• _What is needed_
Make an exact reproduction of all the data.

Records from a data source
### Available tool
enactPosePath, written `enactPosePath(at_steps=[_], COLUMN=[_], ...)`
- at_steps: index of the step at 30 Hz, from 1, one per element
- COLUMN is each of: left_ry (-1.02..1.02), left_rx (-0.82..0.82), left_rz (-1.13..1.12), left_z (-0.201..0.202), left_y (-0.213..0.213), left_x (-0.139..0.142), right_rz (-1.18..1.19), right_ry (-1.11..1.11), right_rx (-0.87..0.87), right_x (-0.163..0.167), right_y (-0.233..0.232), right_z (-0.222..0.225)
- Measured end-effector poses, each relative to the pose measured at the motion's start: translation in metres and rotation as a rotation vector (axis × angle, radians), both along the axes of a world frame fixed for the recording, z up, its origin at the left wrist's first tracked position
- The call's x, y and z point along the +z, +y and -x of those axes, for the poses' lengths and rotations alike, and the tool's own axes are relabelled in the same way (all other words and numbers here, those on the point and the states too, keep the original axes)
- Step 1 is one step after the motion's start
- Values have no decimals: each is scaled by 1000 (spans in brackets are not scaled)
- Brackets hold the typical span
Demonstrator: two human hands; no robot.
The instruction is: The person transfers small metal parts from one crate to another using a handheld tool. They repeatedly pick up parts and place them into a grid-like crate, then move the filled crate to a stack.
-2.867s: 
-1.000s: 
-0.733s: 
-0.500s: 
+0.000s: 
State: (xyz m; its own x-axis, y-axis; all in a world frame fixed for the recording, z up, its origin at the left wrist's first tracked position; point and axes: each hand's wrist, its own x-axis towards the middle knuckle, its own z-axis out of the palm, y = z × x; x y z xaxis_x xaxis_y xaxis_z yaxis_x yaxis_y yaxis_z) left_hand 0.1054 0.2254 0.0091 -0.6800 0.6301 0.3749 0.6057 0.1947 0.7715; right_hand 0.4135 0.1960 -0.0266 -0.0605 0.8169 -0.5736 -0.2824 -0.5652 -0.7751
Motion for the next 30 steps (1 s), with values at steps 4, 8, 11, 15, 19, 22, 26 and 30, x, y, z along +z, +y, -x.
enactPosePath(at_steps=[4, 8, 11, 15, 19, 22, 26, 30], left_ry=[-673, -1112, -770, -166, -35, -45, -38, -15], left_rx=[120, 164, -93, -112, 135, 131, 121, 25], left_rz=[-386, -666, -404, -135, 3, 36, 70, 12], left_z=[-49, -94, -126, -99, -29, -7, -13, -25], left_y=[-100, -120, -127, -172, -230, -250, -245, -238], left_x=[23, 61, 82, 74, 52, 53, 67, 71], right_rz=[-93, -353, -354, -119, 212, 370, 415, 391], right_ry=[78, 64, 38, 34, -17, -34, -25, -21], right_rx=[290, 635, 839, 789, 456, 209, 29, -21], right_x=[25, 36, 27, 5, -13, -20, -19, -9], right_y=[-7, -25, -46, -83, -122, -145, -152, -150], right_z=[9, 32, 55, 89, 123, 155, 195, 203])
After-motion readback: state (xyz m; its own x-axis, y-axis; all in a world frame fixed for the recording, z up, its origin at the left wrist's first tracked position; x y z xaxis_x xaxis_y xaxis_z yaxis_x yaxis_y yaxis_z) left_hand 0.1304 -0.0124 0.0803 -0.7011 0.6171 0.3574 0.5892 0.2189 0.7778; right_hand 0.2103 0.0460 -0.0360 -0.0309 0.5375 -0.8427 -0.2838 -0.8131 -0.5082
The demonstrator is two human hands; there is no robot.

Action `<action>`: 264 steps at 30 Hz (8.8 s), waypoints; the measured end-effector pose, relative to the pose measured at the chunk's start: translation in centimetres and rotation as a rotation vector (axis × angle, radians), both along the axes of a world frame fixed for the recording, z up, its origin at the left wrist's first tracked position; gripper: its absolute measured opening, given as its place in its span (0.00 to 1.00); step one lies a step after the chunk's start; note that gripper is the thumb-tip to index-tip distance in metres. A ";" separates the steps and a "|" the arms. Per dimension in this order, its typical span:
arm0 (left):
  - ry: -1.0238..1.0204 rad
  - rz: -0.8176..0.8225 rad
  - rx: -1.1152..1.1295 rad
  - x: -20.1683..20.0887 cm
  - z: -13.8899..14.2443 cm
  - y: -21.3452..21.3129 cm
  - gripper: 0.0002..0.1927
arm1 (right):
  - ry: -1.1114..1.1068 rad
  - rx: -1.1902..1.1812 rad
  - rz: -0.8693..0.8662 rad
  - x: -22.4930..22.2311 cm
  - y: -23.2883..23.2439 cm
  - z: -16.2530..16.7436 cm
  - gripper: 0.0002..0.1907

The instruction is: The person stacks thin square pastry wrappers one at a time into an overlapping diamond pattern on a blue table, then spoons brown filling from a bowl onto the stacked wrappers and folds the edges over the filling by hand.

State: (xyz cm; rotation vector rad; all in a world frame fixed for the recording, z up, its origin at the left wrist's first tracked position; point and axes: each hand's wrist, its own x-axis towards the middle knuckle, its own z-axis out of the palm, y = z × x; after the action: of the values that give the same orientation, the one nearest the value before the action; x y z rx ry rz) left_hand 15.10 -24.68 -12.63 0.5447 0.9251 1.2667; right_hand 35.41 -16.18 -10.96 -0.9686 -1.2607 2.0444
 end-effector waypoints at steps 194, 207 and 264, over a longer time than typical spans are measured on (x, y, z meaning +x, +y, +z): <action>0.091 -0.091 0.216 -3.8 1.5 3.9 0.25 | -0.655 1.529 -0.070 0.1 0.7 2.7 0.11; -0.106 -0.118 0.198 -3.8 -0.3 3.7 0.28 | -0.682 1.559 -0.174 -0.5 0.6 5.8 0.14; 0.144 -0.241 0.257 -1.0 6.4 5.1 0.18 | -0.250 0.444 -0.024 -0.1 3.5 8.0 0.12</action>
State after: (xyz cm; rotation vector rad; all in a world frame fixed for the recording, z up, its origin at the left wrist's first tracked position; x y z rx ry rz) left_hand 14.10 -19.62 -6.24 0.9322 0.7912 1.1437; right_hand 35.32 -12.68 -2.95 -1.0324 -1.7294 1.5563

• _Output for this exercise_
### Available tool
enactPosePath, written `enactPosePath(at_steps=[_], COLUMN=[_], ...)`
- at_steps: index of the step at 30 Hz, from 1, one per element
- COLUMN is each of: left_ry (-1.02..1.02), left_rx (-0.82..0.82), left_rz (-1.13..1.12), left_z (-0.201..0.202), left_y (-0.213..0.213), left_x (-0.139..0.142), right_rz (-1.18..1.19), right_ry (-1.11..1.11), right_rx (-0.87..0.87), right_x (-0.163..0.167), right_y (-0.233..0.232), right_z (-0.222..0.225)
- Measured end-effector poses, each relative to the pose measured at the motion's start: translation in metres and rotation as a rotation vector (axis × angle, radians), both along the axes of a world frame fixed for the recording, z up, its origin at the left wrist's first tracked position
- The call's x, y and z point along the +z, +y and -x of those axes, for the poses' lengths and rotations alike, and the tool's own axes are relabelled in the same way (all other words and numbers here, those on the point and the states too, keep the original axes)
- Step 1 is one step after the motion's start
- Values have no decimals: each is scaled by 1000 (spans in brackets are not scaled)
- Brackets hold the typical span
Demonstrator: two human hands; no robot.
The instruction is: The person transfers small metal parts from one crate to another using a handheld tool. They repeatedly pick up parts and place them into a grid-like crate, then move the filled crate to a stack.
-2.867s: 
-1.000s: 
-0.733s: 
-0.500s: 
+0.000s: 
State: (xyz m; its own x-axis, y-axis; all in a world frame fixed for the recording, z up, its origin at the left wrist's first tracked position; point and axes: each hand's wrist, its own x-axis towards the middle knuckle, its own z-axis out of the palm, y = z × x; x y z xaxis_x xaxis_y xaxis_z yaxis_x yaxis_y yaxis_z) left_hand 0.1054 0.2254 0.0091 -0.6800 0.6301 0.3749 0.6057 0.1947 0.7715; right_hand 0.4135 0.1960 -0.0266 -0.0605 0.8169 -0.5736 -0.2824 -0.5652 -0.7751
Motion for the next 30 steps (1 s), with values at steps 4, 8, 11, 15, 19, 22, 26 and 30, x, y, z along +z, +y, -x.
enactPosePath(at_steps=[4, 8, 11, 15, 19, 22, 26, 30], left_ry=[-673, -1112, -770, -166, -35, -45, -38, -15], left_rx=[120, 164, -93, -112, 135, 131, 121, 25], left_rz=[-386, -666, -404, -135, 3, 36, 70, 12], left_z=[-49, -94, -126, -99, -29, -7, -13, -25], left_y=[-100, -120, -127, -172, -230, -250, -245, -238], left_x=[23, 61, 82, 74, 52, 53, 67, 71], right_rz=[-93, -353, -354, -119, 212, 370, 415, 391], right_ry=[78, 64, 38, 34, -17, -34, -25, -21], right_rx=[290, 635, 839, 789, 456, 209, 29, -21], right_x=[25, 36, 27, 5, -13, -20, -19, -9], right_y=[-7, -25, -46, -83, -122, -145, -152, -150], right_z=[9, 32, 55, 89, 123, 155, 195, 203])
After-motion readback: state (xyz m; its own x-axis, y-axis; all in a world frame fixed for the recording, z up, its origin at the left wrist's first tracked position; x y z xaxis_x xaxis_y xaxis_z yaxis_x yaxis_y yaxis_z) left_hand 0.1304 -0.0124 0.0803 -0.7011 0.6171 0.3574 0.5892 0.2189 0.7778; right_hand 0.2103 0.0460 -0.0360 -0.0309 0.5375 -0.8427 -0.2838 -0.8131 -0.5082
The demonstrator is two human hands; there is no robot.

Action `<action>`: 264 steps at 30 Hz (8.8 s), waypoints; the measured end-effector pose, relative to the pose measured at the chunk's start: translation in centimetres and rotation as a rotation vector (axis × angle, radians), both along the axes of a world frame fixed for the recording, z up, its origin at the left wrist's first tracked position; gripper: its absolute measured opening, given as its place in its span (0.00 to 1.00); step one lies a step after the chunk's start; note that gripper is the thumb-tip to index-tip distance in metres. A ";" separates the steps and a "|" the arms. Per dimension in this order, its typical span:
arm0 (left):
  - ry: -1.0238..1.0204 rad
  - rz: -0.8176..0.8225 rad
  - rx: -1.1152..1.1295 rad
  - x: -20.1683..20.0887 cm
  - z: -13.8899..14.2443 cm
  - y: -21.3452..21.3129 cm
  - gripper: 0.0002..0.1927
arm1 (right):
  - ry: -1.1114..1.1068 rad
  - rx: -1.1902..1.1812 rad
  - rz: -0.8693..0.8662 rad
  - x: -22.4930..22.2311 cm
  - y: -23.2883..23.2439 cm
  - z: -16.2530..16.7436 cm
  - gripper: 0.0002..0.1907

The instruction is: The person stacks thin square pastry wrappers one at a time into an overlapping diamond pattern on a blue table, then spoons brown filling from a bowl onto the stacked wrappers and folds the edges over the filling by hand.

State: (xyz cm; rotation vector rad; all in a world frame fixed for the recording, z up, its origin at the left wrist's first tracked position; point and axes: each hand's wrist, its own x-axis towards the middle knuckle, its own z-axis out of the palm, y = z × x; after the action: of the values that give the same orientation, the one nearest the value before the action; x y z rx ry rz) left_hand 15.10 -24.68 -12.63 0.5447 0.9251 1.2667; right_hand 35.41 -16.18 -10.96 -0.9686 -1.2607 2.0444
 end-effector waypoints at steps 194, 207 and 264, over a longer time than typical spans are measured on (x, y, z meaning +x, +y, +z): <action>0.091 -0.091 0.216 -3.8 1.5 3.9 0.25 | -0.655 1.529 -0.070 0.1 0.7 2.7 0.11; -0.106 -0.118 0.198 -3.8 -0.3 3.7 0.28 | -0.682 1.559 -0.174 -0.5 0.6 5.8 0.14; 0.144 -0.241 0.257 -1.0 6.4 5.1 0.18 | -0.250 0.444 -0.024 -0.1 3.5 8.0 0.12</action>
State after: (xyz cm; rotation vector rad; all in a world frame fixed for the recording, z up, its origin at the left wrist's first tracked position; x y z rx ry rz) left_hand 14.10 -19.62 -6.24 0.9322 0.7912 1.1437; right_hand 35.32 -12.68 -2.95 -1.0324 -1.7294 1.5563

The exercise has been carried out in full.